Geçtiğimiz aylarda DİSK’e bağlı GENÇ SEN’in kapatılmasının ardından Yargıçlar ve Savcılar Sendikası’nın (YARGI-SEN) kapatılması kararının Yargıtay tarafından onanması, AKP’nin temel hak ve hürriyetlere, sendikal hak ve özgürlüklere bakışını bir kez daha gözler önüne sermiştir.
Tüm toplumsal yaşamı ve kurumları kendi statükosunu sağlamlaştırmak için yeniden dizayn etme amacında olan AKP iktidarı, bu amacına ulaşmak için anayasayı, uluslararası sözleşmeleri, hukuku ayaklar altına alarak kazanılmış hakları yok saymaya devam etmektedir. Yargı Sen’in kapatılması, kamu emekçilerinin, işçilerin sendikal hak ve özgürlükleri barajlara, yasaklarla sınırlamaya ve mücadeleci sendikaları etkisizleştirmeye yönelik politikaların son halkası olmuştur.
Yargıtay, YARGI- SEN’in kapatılması kararını onarken, 4688 sayılı Kamu Görevlileri Sendikaları Kanunu’na göre yargıçların ve savcıların sendika kuramayacağına hükmetmiştir. Oysa Anayasanın 90. Maddesinin son fıkrası çok açıktır. Buna göre ülkemizin altında imzası bulunan uluslar arası sözleşme ve anlaşma hükümlerinin iç hukuk hükümleri ile çakışması durumunda, söz konusu sözleşme ve anlaşmaların hükümlerinin esas alınacağı kabul edilmektedir. Buna göre başta Uluslar arası Çalışma Örgütünün 87 ve 98 Sayılı sözleşmeleri başta olmak üzere, Birleşmiş Milletler (BM) İnsan Hakları Evrensel Beyannamesi, BM Ekonomik- Sosyal ve Kültürel Haklar Sözleşmesi, BM Kişisel ve Siyasal Haklar Sözleşmesi, İnsan Hakları Avrupa Sözleşmesi gibi ulusal üstü mevzuatta, örgütlenme özgürlüğü bağlamında ayrım yapmaksızın herkesin sendikalar kurmak ve bu sendikalara katılmak hakkına sahip olduğu, açıkça ifade edilmiştir.

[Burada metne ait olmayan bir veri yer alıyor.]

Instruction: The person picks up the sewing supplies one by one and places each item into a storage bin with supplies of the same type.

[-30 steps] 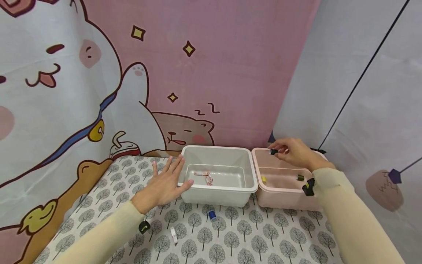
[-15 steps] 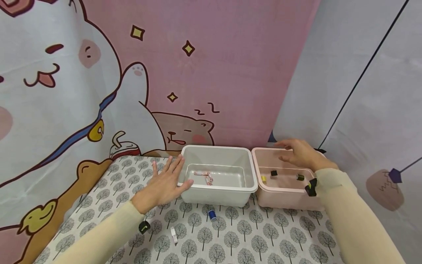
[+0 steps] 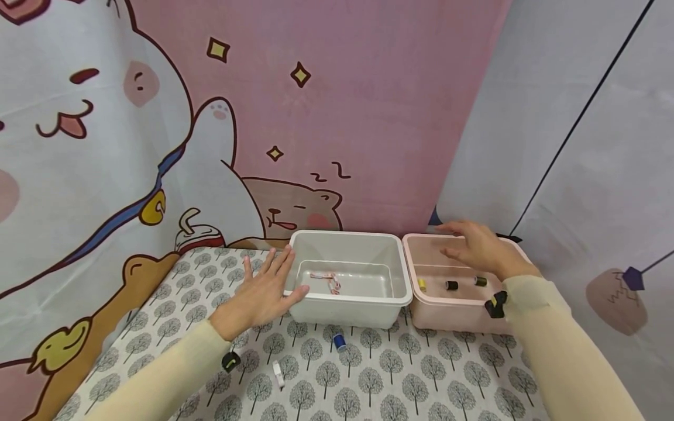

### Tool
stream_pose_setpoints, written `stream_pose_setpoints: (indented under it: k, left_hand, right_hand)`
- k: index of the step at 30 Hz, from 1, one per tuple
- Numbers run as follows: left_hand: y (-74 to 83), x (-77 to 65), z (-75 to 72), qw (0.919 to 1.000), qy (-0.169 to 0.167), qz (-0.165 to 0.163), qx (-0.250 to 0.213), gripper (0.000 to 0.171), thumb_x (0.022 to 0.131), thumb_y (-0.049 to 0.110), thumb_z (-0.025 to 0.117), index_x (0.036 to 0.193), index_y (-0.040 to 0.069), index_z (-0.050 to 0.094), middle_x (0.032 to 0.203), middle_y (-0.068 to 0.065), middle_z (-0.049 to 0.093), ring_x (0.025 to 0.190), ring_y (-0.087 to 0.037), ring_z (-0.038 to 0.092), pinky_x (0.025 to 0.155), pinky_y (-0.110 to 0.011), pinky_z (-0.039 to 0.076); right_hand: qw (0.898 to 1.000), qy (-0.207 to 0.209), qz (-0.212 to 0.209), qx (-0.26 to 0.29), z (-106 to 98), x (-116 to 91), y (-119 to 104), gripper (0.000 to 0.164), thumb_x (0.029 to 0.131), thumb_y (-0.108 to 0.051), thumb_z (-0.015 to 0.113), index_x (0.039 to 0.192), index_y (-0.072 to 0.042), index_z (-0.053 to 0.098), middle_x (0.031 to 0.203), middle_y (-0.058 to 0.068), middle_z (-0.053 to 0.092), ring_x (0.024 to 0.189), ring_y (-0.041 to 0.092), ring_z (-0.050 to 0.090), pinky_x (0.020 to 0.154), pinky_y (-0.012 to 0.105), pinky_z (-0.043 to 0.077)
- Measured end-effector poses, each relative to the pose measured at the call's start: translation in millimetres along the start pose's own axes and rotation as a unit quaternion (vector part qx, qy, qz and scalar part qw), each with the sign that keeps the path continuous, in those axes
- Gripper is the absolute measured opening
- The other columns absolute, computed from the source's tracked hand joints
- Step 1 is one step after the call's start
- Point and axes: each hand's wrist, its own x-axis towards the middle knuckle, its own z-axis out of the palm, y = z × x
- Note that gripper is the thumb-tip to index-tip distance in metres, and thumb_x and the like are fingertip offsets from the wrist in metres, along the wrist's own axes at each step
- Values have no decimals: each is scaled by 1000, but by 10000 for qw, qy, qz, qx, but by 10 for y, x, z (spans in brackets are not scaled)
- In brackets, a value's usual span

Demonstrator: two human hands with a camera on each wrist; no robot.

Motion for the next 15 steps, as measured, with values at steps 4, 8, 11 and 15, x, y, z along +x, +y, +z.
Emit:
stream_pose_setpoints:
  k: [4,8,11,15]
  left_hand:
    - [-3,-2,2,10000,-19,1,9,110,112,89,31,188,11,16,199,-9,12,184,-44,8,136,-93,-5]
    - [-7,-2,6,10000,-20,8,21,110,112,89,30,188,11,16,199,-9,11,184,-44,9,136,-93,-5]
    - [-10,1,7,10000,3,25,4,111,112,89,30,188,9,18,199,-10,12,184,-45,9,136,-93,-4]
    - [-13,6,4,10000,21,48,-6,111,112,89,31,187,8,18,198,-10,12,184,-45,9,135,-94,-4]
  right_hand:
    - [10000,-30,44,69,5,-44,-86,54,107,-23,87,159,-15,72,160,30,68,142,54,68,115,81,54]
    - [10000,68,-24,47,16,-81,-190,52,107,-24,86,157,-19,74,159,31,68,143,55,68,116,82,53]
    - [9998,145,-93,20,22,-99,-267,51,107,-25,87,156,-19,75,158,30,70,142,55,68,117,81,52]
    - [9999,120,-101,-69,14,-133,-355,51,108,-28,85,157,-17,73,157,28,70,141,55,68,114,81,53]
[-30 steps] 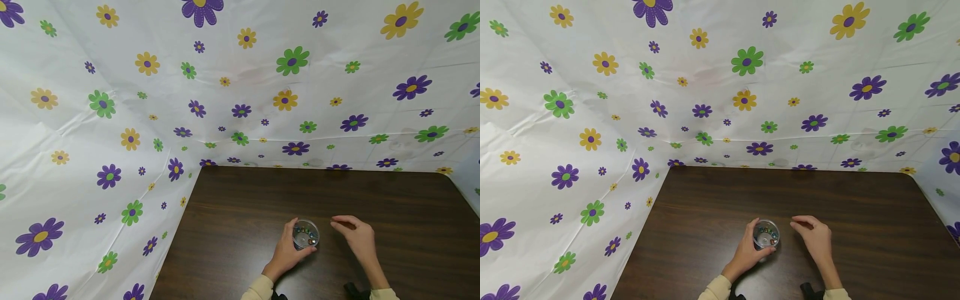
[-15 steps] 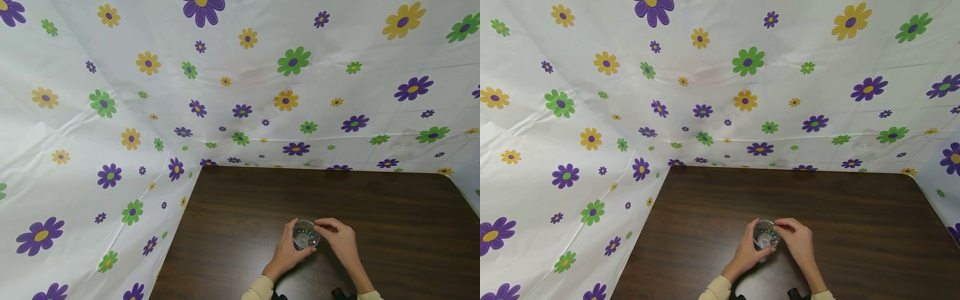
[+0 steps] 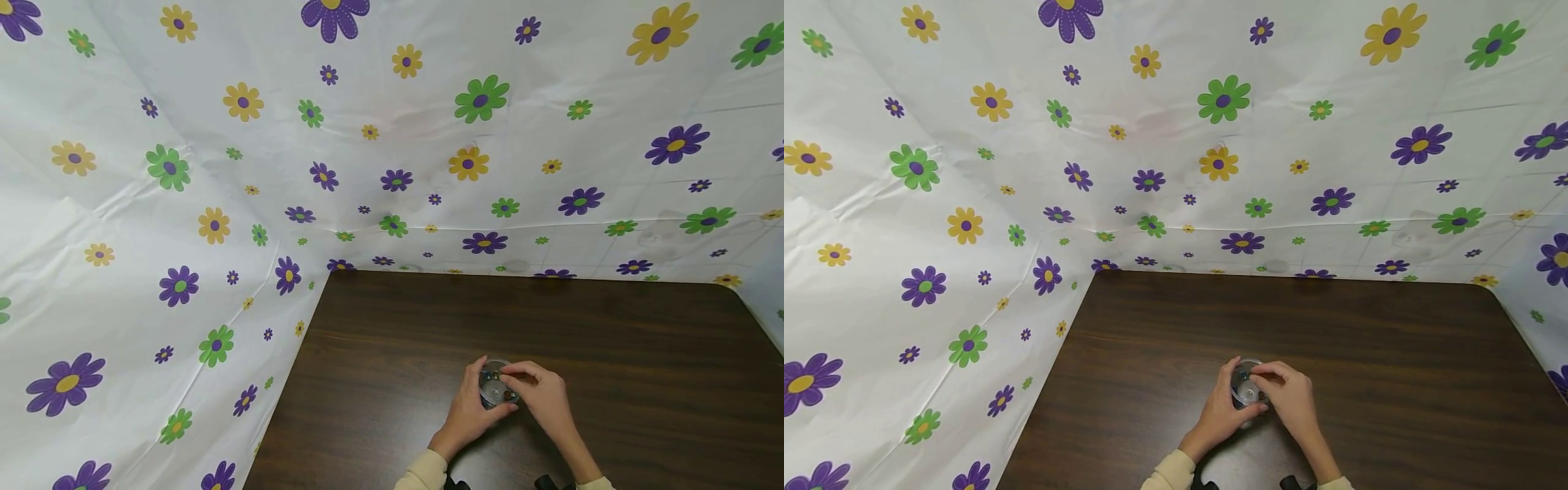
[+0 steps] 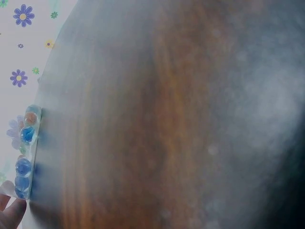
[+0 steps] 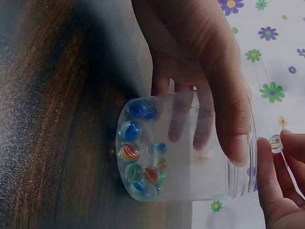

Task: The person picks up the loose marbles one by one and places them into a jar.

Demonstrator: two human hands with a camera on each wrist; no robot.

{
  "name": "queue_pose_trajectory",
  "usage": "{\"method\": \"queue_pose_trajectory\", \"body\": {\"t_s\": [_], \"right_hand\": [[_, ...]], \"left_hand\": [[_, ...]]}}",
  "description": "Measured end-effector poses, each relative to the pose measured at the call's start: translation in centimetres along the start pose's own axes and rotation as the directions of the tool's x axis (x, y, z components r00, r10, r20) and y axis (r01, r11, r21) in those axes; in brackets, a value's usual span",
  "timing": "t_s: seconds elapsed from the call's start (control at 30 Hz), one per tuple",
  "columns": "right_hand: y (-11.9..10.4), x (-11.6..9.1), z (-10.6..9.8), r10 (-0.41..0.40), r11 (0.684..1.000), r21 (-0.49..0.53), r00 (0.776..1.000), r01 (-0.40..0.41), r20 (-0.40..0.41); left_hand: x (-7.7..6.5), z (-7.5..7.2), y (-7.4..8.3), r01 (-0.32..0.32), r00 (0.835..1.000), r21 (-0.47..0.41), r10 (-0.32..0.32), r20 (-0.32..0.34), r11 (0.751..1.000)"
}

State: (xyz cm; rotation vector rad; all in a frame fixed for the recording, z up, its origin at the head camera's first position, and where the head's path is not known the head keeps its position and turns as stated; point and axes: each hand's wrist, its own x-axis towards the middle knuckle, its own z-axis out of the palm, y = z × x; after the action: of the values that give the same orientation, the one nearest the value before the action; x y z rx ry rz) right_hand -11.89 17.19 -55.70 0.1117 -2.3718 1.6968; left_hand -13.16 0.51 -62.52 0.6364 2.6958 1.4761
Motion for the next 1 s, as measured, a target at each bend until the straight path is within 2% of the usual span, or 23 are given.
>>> {"method": "queue_pose_trajectory", "body": {"t_s": [0.57, 1.0], "right_hand": [[0.23, 0.00, 0.23, 0.027, 0.999, 0.036, 0.999, -0.028, 0.028], [0.05, 0.01, 0.17, 0.004, 0.999, 0.033, 1.000, -0.004, 0.018]], "left_hand": [[0.03, 0.01, 0.02, 0.016, 1.000, -0.021, -0.015, 0.016, 1.000], [0.09, 0.00, -0.04, 0.006, 1.000, -0.010, -0.006, 0.011, 1.000]]}}
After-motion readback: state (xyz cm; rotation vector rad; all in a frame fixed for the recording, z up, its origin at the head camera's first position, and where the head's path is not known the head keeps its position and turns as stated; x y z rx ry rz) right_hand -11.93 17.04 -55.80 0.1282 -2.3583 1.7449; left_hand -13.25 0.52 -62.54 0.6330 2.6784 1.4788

Anayasanın açıkça ihlal edilmesi, tüm bu sözleşme ve anlaşmaların yok sayılması sonucunda hukukun ayaklar altına alındığı bir kararla YARGI SEN’in kapatılması kabul edilemez. YARGI -SEN’in kapatarak ülkemize, dünyada ilk defa yargı kararı ile yargıçların ve savcıların üyesi olduğu bir sendikanın kapatıldığı ülke olma utancını yaşatanları kınıyoruz.
Tüm emek ve demokrasi güçlerini hiçbir hukuki dayanağı olmayan, tamamen keyfi bu kapatma kararına karşı sesini yükseltmeye, evrensel sendikal hak ve özgürlük normlarının hâkim olduğu bir ülke için ortak mücadeleye davet ediyoruz.